» **WHAT YOU SHOULD DO**
Please count the lines of the data that contain "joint" and state only the total.

» **INFORMATION SHOWN**

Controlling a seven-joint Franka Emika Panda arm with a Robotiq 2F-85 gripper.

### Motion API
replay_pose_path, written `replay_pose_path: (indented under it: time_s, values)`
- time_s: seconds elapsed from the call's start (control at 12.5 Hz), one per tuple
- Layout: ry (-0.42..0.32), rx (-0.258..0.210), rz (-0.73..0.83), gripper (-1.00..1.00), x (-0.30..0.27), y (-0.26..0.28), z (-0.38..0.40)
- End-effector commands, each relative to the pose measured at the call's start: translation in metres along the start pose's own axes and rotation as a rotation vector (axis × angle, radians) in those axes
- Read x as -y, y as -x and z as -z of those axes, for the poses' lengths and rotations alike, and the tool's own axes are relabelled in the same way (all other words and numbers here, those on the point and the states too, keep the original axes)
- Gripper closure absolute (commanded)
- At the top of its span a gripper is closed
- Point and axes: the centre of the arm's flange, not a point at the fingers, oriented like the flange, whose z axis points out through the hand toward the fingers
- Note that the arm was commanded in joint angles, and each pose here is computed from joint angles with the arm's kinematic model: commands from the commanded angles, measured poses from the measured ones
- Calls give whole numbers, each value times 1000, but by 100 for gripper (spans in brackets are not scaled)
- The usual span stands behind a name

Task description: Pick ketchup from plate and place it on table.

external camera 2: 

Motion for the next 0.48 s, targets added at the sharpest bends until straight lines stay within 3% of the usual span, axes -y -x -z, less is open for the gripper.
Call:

» **OUTPUT BELOW**
2